Il nome di questo Paese è spesso pronunciato con accenti diversi: quale sarebbe quello corretto?
Purtroppo dopo l’attacco da parte della Russia, la parola ucraina risuona ovunque. Come si pronuncia però? Avrai notato, anche solo ascoltando un telegiornale, che alcuni posizionano l’accento in un modo, altri in un altro. Non è un dramma, né un fatto sconvolgente: alcune parole vengono costantemente pronunciate con l’accento scorretto, come avviene con scandinavo o salubre.
Nel caso della pronuncia di ucraina, le alternative sono sostanzialmente due: c’è chi fa cadere l’accento sulla prima a (ucràina) e chi invece sulla i (ucraìna); alcuni fanno fatica a riprodurre gli accenti tonici, quindi per intenderci, la seconda opzione è quella che fa rima con piccolina.
A chi di noi è solito suggerire la propria versione come l’unica accettabile raccomandiamo un dietrofront. Già, entrambe infatti sono accettabili nell’italiano contemporaneo, così come accade con diverse parole della nostra lingua interessate dal fenomeno dello spostamento dell’accento (in parole povere, nel corso di molti anni, può succedere che l’accento di una parola si sposti su un’altra sillaba). Nel caso della pronuncia di ucraina, la versione antica in ucraino e russo vedeva l’accento sulla a; però negli ultimi secoli questa accentazione è vista come obsoleta ed ha riscosso il favore dei parlanti la versione con l’accento sulla i (Ukraìna, ukraìnskij), quella che fa rima con piccolina. Quindi, se volessimo allinearci all’ucraino e al russo di oggi, dovremmo propendere per quest’ultima soluzione, nella consapevolezza però che entrambi gli accenti sono accettabili.
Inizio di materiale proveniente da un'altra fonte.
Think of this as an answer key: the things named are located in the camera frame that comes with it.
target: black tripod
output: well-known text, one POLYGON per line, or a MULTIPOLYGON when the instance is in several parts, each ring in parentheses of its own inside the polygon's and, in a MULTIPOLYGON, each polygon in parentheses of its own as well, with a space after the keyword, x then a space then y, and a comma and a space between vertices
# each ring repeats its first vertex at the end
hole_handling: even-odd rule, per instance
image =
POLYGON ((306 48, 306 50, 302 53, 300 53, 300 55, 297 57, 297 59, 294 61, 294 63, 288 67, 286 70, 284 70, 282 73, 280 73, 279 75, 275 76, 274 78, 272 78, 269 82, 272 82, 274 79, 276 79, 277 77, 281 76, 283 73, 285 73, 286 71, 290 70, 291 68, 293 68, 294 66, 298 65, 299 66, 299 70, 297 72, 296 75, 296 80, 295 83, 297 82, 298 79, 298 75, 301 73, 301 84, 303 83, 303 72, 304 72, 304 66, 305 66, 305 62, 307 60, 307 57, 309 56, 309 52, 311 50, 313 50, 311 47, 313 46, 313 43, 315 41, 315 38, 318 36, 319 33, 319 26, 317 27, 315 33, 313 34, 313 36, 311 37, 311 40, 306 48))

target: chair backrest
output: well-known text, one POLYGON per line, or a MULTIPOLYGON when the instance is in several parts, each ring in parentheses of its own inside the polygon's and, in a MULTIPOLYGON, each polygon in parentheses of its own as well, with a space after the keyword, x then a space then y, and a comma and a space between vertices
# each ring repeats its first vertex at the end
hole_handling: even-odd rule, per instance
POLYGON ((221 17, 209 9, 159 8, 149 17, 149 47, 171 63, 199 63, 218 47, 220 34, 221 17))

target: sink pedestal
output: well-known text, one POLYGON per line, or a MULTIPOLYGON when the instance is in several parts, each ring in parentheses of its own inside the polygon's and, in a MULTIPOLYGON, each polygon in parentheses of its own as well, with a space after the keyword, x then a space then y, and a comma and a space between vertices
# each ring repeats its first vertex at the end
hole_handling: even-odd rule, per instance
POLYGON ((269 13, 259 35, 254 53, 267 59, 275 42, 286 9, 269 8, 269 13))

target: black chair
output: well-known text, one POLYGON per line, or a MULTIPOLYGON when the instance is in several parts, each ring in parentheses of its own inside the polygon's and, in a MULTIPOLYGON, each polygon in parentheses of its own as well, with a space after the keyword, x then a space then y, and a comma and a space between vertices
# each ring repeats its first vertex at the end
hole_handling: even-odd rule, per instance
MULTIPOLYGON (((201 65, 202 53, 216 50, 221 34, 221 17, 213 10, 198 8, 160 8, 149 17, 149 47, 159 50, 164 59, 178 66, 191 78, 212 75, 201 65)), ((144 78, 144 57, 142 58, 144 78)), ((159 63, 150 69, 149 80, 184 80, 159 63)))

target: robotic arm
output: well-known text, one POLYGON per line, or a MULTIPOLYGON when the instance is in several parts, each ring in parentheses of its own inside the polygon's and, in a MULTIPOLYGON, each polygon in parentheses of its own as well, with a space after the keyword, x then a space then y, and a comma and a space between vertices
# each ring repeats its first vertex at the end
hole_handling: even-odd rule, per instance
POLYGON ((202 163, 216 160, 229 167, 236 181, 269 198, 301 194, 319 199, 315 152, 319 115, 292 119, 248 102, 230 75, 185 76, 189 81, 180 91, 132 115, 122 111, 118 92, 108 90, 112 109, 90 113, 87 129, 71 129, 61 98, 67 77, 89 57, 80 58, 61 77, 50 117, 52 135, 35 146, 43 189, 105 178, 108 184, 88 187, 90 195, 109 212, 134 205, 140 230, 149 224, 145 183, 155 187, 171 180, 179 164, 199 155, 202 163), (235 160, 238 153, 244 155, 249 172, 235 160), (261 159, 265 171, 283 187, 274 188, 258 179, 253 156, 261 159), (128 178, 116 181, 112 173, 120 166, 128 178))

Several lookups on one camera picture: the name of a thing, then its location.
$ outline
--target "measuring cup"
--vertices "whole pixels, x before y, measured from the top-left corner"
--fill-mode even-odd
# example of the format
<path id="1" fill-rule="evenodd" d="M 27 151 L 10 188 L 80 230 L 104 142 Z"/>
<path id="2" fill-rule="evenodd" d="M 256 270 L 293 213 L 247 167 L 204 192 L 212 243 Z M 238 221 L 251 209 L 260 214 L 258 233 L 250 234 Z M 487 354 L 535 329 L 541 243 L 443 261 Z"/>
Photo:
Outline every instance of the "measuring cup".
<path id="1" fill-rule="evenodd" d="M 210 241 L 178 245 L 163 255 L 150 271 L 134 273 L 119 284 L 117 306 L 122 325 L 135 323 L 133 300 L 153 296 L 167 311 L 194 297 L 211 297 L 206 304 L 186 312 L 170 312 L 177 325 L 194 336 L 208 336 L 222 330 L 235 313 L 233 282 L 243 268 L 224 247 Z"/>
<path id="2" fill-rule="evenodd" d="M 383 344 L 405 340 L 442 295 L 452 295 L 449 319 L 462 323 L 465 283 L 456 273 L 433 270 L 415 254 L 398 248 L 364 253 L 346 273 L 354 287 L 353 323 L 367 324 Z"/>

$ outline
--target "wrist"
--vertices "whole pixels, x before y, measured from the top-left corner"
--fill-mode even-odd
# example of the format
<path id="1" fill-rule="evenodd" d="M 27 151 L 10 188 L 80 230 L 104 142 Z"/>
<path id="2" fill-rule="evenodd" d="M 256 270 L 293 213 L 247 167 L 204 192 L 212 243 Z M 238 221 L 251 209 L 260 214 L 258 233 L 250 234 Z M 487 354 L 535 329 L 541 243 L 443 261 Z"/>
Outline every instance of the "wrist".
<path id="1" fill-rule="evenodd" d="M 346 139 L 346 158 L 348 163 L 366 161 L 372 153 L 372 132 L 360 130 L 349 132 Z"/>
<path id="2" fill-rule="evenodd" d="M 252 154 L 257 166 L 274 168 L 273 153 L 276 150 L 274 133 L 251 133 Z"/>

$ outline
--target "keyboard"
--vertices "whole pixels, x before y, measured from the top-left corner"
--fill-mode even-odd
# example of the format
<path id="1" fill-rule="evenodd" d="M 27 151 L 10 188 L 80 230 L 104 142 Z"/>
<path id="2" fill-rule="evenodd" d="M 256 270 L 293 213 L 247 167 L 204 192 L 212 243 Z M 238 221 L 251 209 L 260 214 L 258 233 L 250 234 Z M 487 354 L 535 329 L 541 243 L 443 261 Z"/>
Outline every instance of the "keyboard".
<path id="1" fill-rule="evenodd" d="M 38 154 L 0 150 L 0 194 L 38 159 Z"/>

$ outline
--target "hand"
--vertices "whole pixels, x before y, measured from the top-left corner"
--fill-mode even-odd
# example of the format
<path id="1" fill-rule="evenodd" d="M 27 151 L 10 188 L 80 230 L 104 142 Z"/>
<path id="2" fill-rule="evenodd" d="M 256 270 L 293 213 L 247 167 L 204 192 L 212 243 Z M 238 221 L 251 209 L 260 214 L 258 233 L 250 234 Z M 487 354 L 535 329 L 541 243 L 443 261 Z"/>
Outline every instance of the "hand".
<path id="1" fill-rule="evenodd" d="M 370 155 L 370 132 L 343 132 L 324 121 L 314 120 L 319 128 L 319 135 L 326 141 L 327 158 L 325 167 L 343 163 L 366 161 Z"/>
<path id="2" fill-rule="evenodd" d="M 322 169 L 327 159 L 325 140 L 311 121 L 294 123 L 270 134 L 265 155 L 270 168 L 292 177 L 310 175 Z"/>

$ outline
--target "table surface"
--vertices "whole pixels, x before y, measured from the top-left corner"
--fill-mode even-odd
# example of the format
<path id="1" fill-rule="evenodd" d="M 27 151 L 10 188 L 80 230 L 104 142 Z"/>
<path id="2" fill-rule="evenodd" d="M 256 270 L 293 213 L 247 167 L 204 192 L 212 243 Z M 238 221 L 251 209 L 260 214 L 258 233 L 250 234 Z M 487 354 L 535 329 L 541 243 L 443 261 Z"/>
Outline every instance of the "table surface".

Se hai letto altri articoli della serie «Come si dice?» fermati pure qui; in caso contrario continua perché è rilevante essere consapevoli di quanto segue.
Alla domanda «come si dice/scrive questa tal cosa?» un linguista risponderebbe «come la dici/scrivi tu». Questo perché la linguistica è una disciplina che descrive i fenomeni e non è lì pronta con la bacchetta in mano per darti una legnata se non usi il congiuntivo.
Il mantra di chi studia scientificamente il linguaggio è che una lingua è fatta dai parlanti. Siamo tutti noi, cioè, a selezionare le parole, le frasi, i modi e i tempi verbali che riteniamo più efficaci per comunicare i concetti che ci passano per la mente.
Detto ciò, è comunque importante sapere che delle regole grammaticali esistono. Esiste uno standard sia per quel che riguarda la lingua scritta sia per quella orale; ma non si tratta di un riferimento dogmatico che è eticamente immorale non conoscere. No, lo standard nasce per mettere in comunicazione i parlanti, per permette loro di capirsi agevolmente, di ritrovarsi su un terreno comune.
E gli standard, anche quelli, cambiano nel tempo: ciò che è considerato linguisticamente ineccepibile oggi, potrebbe non esserlo più domani. Di più: l’aderenza alla lingua standard è interpretata con maggiore o minor rigore a seconda del contesto in cui comunichiamo. Come sottolinea Gaetano Berruto nel suo Che cos’è la linguistica (Carocci), il linguista «per molti aspetti è la persona più indicata per farlo [dare giudizi sulle produzioni linguistiche, ndr]: ma il suo giudizio semmai non sarà di ‘giusto’ o ‘sbagliato’ in assoluto, bensì di ‘appropriato’ o ‘inappropriato’ in quel determinato contesto».
Un congiuntivo che scappa in un messaggio di WhatsApp non ha lo stesso “peso” di una dimenticanza analoga in un tema scolastico o in una presentazione di lavoro. Questo perché anche le nostre attese nei confronti di una presunta perfezione linguistica variano nei diversi luoghi (fisici e digitali) in cui scriviamo e parliamo. Quindi alla domanda «ma è giusto dire così?», un’altra risposta molto da linguista è «dipende dalla situazione in cui lo dici».
Infine, la bellezza della lingua sta (anche) nel fatto che non si smette mai di imparare. Anche il più blasonato lessicografo (il professionista che compila il dizionario) può non conoscere l’esatta posizione di un accento di una parola che, sì, esiste, ma in pochissimi ormai utilizzano.
Per questo la serie «come si dice?» deve essere sempre maneggiata con queste consapevolezze, ricordandoci che in fondo in fondo – ed esclusi contesti percentualmente meno ricorrenti – il minimo sindacale che possiamo pretendere da un atto comunicativo è far sì che il nostro interlocutore ci comprenda. Tutto il resto è pane per i grammarnazi (a cui dedichiamo una linguetta affettuosa di Linguinsta).